Trump declined to say who he would want to take over in Iran from supreme leader Ayatollah Ali Khamenei, but he added that “there are people.”

He has previously backed off full-throated calls for a change of government in Iran, warning that it could cause chaos, although he has made threats toward Khamenei in the past.

Speaking earlier at the White House, Trump said that the USS Gerald R. Ford — the world’s largest warship — would be “leaving very soon” for the Middle East to up the pressure on Iran.

“In case we don’t make a deal, we’ll need it,” Trump said.

The giant vessel is currently in the Caribbean following the US overthrow of Venezuela’s Nicolas Maduro. Another carrier, the USS Abraham Lincoln, is one of 12 US ships already in the Middle East.

‘Terribly difficult’

When Iran began its crackdown on protests last month — which rights groups say killed thousands — Trump initially said that the United States was “locked and loaded” to help demonstrators.
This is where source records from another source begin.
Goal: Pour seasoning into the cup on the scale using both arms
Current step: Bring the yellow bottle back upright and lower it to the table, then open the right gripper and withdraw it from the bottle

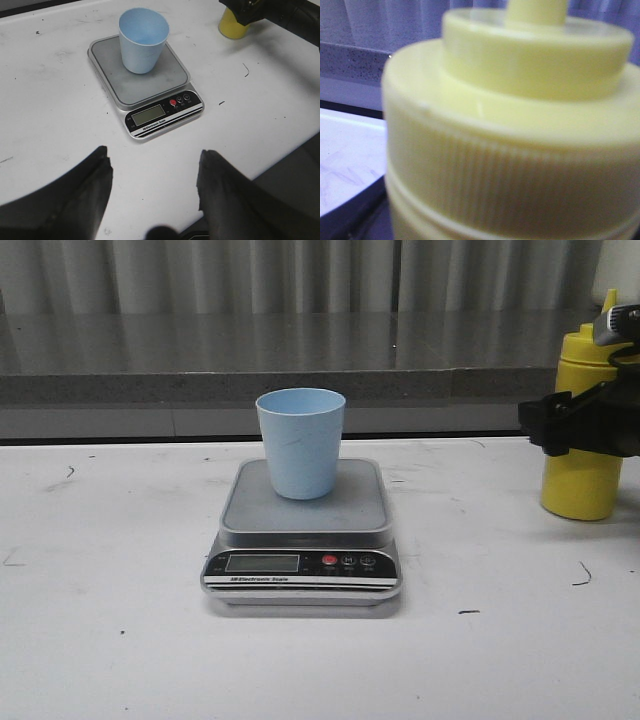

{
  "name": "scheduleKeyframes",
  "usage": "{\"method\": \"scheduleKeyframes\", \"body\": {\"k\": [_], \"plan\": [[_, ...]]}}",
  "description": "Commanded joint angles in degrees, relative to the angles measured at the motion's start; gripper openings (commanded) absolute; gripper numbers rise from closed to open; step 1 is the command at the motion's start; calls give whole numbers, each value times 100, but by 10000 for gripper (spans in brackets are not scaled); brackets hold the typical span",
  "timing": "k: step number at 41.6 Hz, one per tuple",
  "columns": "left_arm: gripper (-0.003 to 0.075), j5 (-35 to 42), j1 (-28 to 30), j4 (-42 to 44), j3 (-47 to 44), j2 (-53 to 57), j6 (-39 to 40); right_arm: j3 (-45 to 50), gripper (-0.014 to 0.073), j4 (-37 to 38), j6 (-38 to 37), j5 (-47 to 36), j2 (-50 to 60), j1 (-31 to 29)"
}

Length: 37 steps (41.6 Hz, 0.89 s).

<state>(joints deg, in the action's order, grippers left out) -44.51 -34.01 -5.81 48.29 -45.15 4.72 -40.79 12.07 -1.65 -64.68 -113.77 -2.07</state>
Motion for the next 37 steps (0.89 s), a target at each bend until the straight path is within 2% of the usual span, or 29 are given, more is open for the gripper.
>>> {"method": "scheduleKeyframes", "body": {"k": [1, 16, 27, 30, 33, 37], "plan": [[385, 395, -14, -79, 149, 16, 7, -82, 654, -39, 78, -900, 296, -23], [385, 395, -14, -79, 149, 16, 7, 797, 654, -115, 78, -900, 821, -23], [385, 395, -14, -79, 149, 16, 7, 1794, 654, -608, 78, -682, 1728, -23], [385, 395, -14, -79, 149, 16, 7, 1985, 643, -638, 18, -120, 2110, -18], [385, 395, -14, -79, 149, 16, 7, 2077, 643, -638, -176, 853, 2590, 27], [385, 395, -14, -79, 149, 16, 7, 2023, 643, -632, -597, 2543, 3371, 183]]}}
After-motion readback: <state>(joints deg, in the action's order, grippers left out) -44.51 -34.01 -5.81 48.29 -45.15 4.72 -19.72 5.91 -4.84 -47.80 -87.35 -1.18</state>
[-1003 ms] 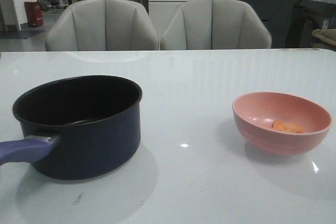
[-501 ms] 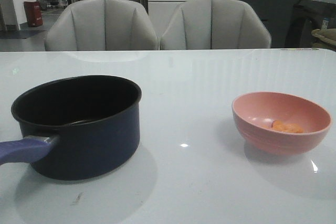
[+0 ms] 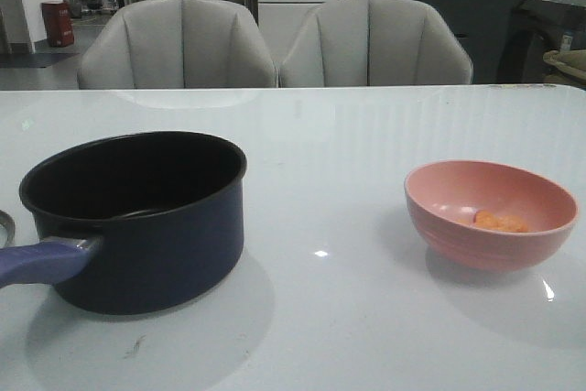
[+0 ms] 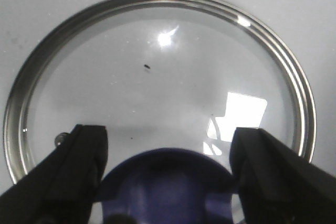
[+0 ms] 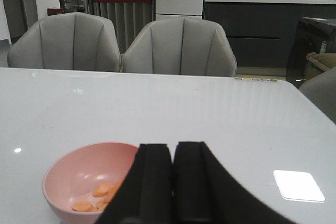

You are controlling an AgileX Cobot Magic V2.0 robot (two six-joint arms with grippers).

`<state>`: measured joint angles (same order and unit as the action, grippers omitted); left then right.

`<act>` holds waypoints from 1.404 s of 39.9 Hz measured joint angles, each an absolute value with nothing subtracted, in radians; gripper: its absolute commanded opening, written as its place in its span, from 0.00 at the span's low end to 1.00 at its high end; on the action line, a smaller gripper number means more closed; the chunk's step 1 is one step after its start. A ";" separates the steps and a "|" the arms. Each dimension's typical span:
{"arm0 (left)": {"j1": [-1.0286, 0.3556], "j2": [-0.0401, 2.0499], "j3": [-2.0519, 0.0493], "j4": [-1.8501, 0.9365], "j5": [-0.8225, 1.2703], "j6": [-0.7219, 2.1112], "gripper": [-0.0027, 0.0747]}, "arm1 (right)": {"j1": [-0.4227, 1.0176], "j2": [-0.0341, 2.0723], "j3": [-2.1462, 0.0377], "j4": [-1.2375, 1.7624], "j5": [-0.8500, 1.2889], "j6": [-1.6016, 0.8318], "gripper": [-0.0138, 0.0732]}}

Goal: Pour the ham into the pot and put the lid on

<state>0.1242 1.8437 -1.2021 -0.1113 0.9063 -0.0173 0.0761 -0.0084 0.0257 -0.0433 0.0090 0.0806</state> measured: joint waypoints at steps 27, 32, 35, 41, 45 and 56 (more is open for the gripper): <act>0.124 1.409 -1.137 -0.139 0.931 0.093 0.70 | 0.076 -0.008 0.026 -0.043 0.014 0.081 0.32; 0.124 1.231 -1.070 -0.147 0.902 0.095 0.70 | 0.076 -0.008 0.026 -0.043 0.014 0.081 0.32; 0.109 1.127 -1.016 -0.147 0.873 0.095 0.70 | 0.076 -0.008 0.026 -0.043 0.014 0.081 0.32; 0.055 0.891 -0.879 -0.147 0.774 0.095 0.70 | 0.076 -0.008 0.026 -0.043 0.014 0.081 0.32; 0.005 0.744 -0.785 -0.145 0.716 0.095 0.70 | 0.076 -0.008 0.026 -0.043 0.014 0.081 0.32; -0.113 0.429 -0.572 -0.125 0.616 0.095 0.62 | 0.076 -0.008 0.026 -0.043 0.014 0.081 0.32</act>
<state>-0.1129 0.4286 -0.5722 -0.1250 0.6163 0.0949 0.0761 -0.0084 0.0257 -0.0433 0.0141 0.0806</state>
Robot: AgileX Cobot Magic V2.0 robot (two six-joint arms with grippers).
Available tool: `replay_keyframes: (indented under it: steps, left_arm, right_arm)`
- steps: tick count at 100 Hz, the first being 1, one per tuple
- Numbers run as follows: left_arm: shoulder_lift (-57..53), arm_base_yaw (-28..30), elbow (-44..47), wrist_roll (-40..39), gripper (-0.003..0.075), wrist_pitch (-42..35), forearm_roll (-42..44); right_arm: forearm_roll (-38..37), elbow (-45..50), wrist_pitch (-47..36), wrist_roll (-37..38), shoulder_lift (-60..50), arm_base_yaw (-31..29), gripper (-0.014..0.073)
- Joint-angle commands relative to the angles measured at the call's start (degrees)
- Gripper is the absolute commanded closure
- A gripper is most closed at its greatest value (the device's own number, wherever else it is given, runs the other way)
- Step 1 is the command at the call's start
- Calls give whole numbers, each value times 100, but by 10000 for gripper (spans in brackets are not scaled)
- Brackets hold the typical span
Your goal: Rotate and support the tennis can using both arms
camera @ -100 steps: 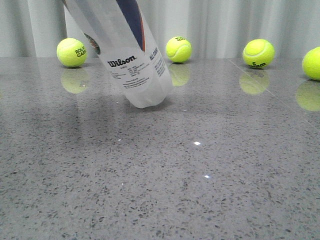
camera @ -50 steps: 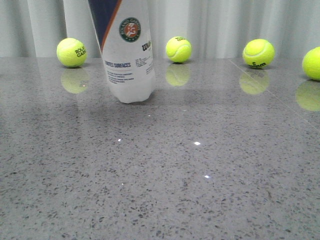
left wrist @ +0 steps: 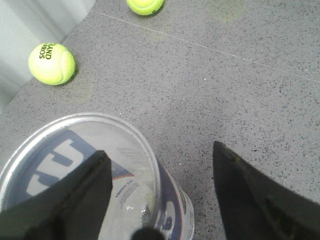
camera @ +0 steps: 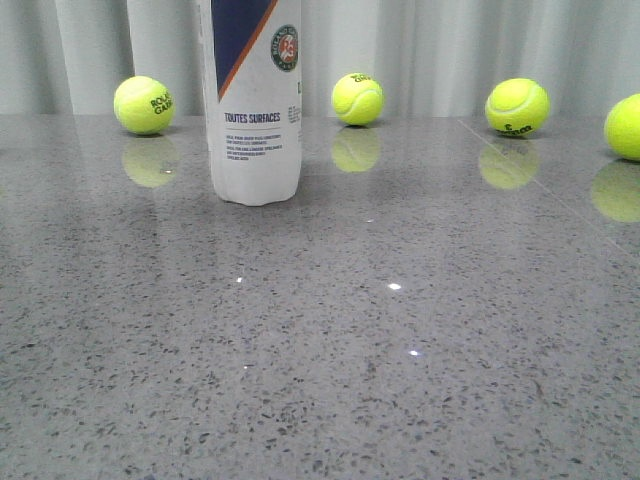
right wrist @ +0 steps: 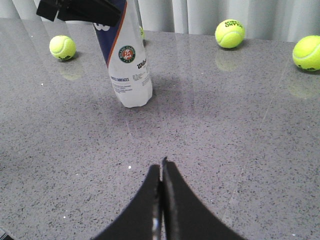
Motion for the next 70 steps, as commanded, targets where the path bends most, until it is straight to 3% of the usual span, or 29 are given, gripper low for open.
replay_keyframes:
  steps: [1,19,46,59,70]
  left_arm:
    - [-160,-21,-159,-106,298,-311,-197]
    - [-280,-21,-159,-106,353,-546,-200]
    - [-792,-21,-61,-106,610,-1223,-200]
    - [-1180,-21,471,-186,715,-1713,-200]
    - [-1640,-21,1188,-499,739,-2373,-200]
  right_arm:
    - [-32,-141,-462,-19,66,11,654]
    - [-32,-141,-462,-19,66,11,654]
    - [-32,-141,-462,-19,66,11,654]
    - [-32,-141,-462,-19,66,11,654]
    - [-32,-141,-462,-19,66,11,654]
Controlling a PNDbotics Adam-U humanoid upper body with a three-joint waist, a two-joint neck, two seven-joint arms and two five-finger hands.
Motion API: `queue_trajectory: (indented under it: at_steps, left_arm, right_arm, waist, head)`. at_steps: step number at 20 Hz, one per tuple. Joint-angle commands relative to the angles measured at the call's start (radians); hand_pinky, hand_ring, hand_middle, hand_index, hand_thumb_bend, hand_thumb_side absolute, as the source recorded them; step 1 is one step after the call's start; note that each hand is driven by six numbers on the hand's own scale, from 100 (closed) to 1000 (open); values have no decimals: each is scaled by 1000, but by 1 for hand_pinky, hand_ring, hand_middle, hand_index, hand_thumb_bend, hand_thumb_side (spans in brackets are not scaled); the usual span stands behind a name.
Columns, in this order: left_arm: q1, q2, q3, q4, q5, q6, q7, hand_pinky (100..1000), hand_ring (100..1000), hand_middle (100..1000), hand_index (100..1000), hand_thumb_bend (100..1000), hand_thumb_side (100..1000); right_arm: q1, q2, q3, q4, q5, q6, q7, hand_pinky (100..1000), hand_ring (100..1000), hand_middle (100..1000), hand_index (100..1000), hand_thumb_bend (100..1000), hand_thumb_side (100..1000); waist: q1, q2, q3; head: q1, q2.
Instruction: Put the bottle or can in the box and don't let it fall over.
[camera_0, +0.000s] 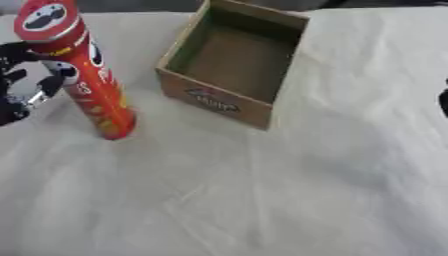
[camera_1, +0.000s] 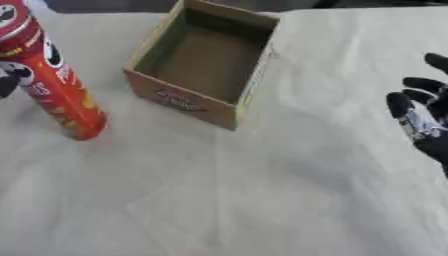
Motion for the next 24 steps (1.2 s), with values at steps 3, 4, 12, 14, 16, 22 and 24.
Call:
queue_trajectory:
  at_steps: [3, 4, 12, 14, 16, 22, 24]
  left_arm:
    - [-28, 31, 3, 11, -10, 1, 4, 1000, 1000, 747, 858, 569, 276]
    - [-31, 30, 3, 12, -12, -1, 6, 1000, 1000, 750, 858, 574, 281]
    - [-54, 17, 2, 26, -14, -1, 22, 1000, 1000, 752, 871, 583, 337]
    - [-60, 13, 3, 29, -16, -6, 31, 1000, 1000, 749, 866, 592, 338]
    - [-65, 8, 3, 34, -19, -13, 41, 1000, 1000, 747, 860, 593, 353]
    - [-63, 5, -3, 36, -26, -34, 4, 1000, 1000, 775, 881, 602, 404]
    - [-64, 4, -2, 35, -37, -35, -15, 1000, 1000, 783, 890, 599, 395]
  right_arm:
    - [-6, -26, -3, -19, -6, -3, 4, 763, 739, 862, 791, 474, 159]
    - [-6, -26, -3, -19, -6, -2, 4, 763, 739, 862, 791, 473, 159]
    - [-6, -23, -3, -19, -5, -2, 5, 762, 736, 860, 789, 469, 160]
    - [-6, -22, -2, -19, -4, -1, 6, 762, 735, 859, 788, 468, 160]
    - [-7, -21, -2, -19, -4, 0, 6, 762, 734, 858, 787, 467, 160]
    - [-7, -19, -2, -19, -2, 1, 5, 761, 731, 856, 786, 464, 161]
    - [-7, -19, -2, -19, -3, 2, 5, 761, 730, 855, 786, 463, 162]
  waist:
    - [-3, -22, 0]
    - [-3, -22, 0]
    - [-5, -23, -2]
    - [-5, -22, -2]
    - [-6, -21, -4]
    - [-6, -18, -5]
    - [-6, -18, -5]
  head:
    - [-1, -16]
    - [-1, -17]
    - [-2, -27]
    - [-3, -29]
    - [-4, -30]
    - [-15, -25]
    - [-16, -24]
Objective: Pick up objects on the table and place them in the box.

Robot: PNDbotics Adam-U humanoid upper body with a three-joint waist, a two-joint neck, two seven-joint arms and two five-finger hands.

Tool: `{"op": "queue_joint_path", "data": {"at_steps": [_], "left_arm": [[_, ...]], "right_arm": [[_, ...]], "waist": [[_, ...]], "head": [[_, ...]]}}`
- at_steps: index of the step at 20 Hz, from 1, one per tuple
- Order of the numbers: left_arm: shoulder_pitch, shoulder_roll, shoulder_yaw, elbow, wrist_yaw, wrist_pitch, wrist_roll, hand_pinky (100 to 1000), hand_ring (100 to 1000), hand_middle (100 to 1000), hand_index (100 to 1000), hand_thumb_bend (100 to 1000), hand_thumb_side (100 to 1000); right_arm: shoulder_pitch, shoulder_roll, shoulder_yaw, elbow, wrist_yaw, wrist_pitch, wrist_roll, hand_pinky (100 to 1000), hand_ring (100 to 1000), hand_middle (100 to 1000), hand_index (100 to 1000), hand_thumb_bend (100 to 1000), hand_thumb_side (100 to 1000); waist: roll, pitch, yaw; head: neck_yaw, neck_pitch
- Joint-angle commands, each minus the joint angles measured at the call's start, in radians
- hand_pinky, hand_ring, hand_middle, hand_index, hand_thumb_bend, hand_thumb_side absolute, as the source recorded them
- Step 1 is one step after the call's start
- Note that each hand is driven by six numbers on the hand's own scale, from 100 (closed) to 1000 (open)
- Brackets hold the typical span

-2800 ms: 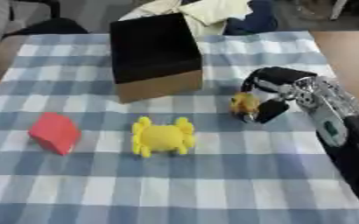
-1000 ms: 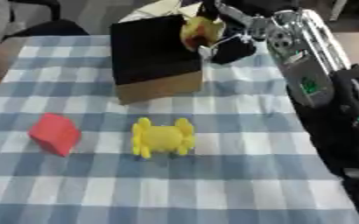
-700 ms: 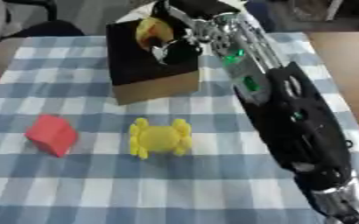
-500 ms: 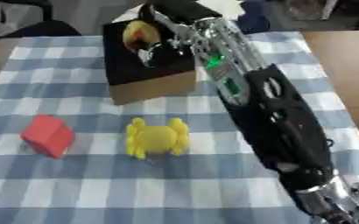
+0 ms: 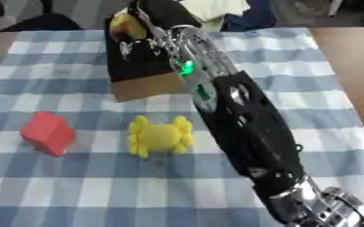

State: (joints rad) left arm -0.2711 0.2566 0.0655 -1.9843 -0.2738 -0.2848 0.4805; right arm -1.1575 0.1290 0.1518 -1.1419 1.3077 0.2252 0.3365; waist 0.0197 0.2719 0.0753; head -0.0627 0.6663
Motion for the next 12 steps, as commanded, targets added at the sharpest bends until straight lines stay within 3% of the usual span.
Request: {"op": "queue_joint_path", "data": {"at_steps": [1,12], "left_arm": [[-0.013,0.009,0.001,-0.016,0.002,0.001,-0.004,621,777,682,795,115,851],[-0.016,0.002,-0.004,-0.016,0.004,0.003,-0.009,621,777,682,795,114,852]], "right_arm": [[-0.035,0.017,-0.024,0.006,0.021,0.027,-0.033,783,762,572,745,100,430],[-0.075,0.065,-0.102,0.12,0.123,0.132,-0.099,785,771,591,745,100,455]], "waist": [[0.003,-0.015,0.004],[0.0,-0.005,0.017]], "head": [[0.006,-0.011],[-0.007,-0.033]]}}
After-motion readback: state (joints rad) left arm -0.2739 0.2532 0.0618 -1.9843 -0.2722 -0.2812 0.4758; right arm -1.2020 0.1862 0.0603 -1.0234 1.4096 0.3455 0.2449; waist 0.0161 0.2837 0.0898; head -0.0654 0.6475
But he has recently focused his military threats on Tehran’s nuclear program, which US forces struck last July during Israel’s unprecedented 12-day war with Iran.

The protests have subsided for now but US-based Reza Pahlavi, the son of Iran’s last shah, urged international intervention to support the Iranian people.

“We are asking for a humanitarian intervention to prevent more innocent lives being killed in the process,” he told the Munich Security Conference.

It followed a call by the opposition leader, who has not returned to his country since before the revolution, for Iranians at home and abroad to continue demonstrations this weekend.

Videos verified by AFP showed people in Iran this week chanting anti-government slogans as the clerical leadership celebrated the anniversary of the Islamic revolution.

Iran and the United States, who have had no diplomatic relations since shortly after the revolution, held talks on the nuclear issue last week in Oman. No dates have been set for new talks yet.

The West fears the program is aimed at making a bomb, which Tehran denies.

The head of the UN nuclear watchdog, Rafael Grossi, said Friday that reaching an accord with Iran on inspections of its processing facilities was possible but “terribly difficult.”

Reformists released

Trump said after talks with Israeli Prime Minister Benjamin Netanyahu earlier this week that he wanted to continue talks with Iran, defying pressure from his key ally for a tougher stance.

The Israeli prime minister himself expressed skepticism at the quality of any agreement if it didn’t also cover Iran’s ballistic missiles and support for regional proxies.

According to the US-based Human Rights Activists News Agency, 7,008 people, mostly protesters, were killed in the recent crackdown, although rights groups warn the toll is likely far higher.

More than 53,000 people have also been arrested, it added.

The Norway-based Iran Human Rights (IHR) NGO said “hundreds” of people were facing charges linked to the protests that could see them sentenced to death.

Figures working within the Iranian system have also been arrested, with three politicians detained this week from the so-called reformist wing of Iranian politics supportive of President Masoud Pezeshkian.

The three — Azar Mansouri, Javad Emam and Ebrahim Asgharzadeh — were released on bail Thursday and Friday, their lawyer Hojjat Kermani told the ISNA news agency.